The diagnostic benefit of this is huge. You can know you have an identical image running in your UAT and production environments, which means you can easily do A to B testing between those environments to figure out what is different. You can look at the config maps to see if anything is wrong/malformed. If you are using a CICD tool like Azure DevOps Build and Release, you can even compare these values directly in the tool.

Additionally, the ability to seamlessly roll back is great. Anything that is within the container itself can be swapped out for the older image by updating the .yaml to target that image instead. This is miles ahead of where things used to be, when it was standard practice to copy the entire code folder to a backup before pushing new code.

Deployments, Heal Thyself

One final thing I am going to touch on is the self-healing nature of Kubernetes. As I mentioned above, Kubernetes works based on the concept of a desired state. It then compares its current state to the desired state, and makes corrections based on that comparison. For example, if the desired state is two pods, and there’s only one, it will start another pod. This is extremely powerful.

Imagine you have three servers running your app, and one of them goes down. Traditionally, this would mean your On-Call phone ringing, and having to hop onto a call where the infrastructure team restarts IIS on the machine, or restarts it. The time to get all that to happen can sometimes be over an hour, especially if there are approvals to restart a server and other red tape. Kubernetes, on the other hand, can be configured so that if a service isn’t responding, it restarts the pod automatically. If that pod is unavailable long enough, Kubernetes could also spin up a new pod and kill the old one.
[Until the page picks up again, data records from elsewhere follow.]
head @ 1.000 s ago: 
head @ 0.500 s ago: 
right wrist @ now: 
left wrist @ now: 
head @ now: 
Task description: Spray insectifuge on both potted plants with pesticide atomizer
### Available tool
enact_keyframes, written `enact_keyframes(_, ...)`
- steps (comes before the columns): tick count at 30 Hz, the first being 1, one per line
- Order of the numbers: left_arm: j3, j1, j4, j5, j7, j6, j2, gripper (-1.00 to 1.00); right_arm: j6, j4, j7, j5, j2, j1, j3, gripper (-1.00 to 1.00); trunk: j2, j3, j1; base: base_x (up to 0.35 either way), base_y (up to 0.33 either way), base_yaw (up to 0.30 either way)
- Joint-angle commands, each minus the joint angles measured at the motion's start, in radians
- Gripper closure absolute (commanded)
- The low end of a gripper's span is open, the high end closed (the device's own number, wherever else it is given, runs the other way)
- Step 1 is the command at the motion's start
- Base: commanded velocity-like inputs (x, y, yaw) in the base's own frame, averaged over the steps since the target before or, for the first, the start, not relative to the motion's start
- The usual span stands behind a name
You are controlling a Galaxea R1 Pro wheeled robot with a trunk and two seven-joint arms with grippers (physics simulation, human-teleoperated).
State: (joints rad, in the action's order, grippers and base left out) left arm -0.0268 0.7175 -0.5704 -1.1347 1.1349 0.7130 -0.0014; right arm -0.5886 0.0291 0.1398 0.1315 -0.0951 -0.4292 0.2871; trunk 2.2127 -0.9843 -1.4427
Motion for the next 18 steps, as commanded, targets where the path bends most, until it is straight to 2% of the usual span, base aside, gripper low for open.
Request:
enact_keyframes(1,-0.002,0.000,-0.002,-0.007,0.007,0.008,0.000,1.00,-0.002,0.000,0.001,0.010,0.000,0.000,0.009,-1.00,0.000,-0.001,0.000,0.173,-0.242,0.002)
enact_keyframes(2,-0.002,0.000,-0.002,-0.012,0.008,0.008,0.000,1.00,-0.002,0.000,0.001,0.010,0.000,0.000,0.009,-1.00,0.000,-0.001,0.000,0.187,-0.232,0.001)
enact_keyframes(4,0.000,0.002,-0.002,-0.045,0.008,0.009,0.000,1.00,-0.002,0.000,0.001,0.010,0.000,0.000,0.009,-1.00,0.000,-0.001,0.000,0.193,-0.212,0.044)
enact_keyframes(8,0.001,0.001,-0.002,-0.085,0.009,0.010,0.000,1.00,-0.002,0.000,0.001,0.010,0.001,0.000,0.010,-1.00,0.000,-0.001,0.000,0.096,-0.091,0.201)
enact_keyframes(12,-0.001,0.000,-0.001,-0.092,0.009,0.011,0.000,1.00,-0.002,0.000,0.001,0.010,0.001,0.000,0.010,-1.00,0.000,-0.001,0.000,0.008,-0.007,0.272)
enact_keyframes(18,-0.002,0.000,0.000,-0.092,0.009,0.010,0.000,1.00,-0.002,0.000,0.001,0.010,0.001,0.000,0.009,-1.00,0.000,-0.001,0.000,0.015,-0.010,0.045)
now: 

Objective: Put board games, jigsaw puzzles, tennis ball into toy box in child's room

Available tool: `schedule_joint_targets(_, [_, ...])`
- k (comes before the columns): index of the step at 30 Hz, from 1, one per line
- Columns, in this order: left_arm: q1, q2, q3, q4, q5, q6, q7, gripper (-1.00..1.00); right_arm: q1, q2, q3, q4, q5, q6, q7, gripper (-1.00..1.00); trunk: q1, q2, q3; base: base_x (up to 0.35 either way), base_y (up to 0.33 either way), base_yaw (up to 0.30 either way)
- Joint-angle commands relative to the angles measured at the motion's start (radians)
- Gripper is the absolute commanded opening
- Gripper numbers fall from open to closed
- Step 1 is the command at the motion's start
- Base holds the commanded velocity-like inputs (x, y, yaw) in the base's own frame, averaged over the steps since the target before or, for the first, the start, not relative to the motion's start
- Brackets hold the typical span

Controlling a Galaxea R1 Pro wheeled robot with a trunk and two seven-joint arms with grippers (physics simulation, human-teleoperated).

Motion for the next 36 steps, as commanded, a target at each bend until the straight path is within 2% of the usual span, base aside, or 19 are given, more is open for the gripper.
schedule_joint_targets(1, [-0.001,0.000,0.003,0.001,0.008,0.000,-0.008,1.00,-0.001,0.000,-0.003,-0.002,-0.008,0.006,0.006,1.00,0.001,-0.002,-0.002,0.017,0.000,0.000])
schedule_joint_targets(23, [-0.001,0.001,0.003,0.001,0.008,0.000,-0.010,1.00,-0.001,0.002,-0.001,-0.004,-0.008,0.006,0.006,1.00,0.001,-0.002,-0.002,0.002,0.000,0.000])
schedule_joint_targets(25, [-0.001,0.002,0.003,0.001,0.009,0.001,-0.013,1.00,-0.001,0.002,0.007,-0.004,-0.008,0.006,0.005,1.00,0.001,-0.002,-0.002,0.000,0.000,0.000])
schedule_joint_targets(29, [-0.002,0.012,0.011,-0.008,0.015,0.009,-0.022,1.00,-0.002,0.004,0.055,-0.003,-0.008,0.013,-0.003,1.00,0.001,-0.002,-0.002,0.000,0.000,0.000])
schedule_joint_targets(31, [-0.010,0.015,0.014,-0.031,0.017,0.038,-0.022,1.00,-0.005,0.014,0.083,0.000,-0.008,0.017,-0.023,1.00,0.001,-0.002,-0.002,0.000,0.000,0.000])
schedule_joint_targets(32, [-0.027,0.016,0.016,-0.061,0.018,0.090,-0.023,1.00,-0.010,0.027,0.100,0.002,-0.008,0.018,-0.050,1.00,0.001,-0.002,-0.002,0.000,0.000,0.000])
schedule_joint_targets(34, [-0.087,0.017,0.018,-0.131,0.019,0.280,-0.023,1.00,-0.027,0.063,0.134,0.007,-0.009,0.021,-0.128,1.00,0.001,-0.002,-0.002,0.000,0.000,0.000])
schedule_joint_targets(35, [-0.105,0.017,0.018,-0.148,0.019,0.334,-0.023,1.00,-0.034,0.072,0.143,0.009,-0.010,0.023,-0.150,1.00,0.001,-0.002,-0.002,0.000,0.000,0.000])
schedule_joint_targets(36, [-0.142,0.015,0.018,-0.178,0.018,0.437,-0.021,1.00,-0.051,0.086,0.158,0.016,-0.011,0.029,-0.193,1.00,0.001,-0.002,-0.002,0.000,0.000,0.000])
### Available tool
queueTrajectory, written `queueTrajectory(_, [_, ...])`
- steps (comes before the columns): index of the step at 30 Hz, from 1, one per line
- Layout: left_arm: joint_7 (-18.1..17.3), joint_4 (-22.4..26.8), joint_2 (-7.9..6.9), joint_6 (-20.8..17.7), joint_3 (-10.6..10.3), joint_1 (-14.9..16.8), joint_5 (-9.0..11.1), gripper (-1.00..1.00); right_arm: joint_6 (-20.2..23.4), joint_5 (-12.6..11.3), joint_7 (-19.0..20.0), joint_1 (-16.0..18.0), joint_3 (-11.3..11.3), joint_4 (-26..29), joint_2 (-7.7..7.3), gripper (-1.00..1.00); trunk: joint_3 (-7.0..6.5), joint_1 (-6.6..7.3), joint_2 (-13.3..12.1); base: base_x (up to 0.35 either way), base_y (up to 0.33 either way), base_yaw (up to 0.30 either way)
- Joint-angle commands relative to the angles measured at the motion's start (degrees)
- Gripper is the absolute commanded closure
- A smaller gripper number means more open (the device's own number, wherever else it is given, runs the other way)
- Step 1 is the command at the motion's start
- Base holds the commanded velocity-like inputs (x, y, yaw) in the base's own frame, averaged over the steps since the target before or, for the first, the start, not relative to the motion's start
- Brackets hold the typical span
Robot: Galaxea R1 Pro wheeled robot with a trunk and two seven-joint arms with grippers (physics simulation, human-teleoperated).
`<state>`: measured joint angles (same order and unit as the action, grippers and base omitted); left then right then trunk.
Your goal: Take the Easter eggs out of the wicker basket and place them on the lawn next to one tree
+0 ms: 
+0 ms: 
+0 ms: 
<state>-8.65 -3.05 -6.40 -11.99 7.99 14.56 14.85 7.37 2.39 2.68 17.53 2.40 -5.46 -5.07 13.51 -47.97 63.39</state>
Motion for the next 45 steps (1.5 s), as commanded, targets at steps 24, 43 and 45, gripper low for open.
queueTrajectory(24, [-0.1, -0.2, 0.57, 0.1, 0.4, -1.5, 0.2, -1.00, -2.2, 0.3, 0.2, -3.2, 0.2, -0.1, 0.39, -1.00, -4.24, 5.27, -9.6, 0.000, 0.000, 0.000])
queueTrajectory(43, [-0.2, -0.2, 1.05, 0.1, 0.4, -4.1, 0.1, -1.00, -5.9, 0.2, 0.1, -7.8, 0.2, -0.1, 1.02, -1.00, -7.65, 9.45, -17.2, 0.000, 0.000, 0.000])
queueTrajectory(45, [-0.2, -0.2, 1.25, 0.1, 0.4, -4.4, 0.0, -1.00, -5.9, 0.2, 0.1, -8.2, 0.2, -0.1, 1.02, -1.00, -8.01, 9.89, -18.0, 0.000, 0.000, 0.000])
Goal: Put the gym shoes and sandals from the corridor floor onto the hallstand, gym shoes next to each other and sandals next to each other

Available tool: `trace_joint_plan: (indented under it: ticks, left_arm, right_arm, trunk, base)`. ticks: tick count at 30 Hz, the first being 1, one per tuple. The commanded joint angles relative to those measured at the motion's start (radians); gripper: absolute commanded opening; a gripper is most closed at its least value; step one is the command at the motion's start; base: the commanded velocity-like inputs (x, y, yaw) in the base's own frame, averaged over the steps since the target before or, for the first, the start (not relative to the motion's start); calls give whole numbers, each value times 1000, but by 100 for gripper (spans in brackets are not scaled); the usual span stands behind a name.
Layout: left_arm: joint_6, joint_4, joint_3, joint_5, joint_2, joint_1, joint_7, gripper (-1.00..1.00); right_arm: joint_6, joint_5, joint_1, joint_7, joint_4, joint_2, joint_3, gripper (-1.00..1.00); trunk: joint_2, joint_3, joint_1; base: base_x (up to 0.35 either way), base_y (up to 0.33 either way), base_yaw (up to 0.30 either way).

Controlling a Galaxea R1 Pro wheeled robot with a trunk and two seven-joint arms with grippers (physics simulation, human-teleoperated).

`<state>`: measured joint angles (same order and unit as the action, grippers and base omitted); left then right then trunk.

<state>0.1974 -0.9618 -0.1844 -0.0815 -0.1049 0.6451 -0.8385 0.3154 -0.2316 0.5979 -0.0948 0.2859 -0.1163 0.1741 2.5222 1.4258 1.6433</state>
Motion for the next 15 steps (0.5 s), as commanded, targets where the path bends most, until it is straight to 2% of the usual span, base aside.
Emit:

A real life example of why this automatic behavior might be useful happened to me recently. We had a service running that had a memory leak. We did not control the code, and really couldn’t do much to fix the issue, but we also couldn’t just let the memory use balloon out of control. We used some of the built-in features of Kubernetes to run two health checks: A Readiness Check (pod should or should not receive traffic) and a Liveness Check (pod is strictly healthy or not). We used the Readiness Check to cordon off a pod when it started getting close to its memory threshold, so that we wouldn’t accidentally interfere with API calls to the service, and then if the memory usage remained high, the Liveness Check would fail, causing a restart of that pod. In this way, we were doing the equivalent of a server restart any time memory usage became an issue, but in a completely automated and seamless way.

Final Thoughts

Kubernetes is a very powerful DevOps tool whose power can be used effectively to remove many of the pain points of deployments and maintenance of code. Additionally, its self-healing nature means the amount of human intervention needed (and potential human error introduced) is greatly reduced. All of this ensures that developers are spending their time writing or improving code, instead of babysitting deployments or being part of lengthy after-hours calls.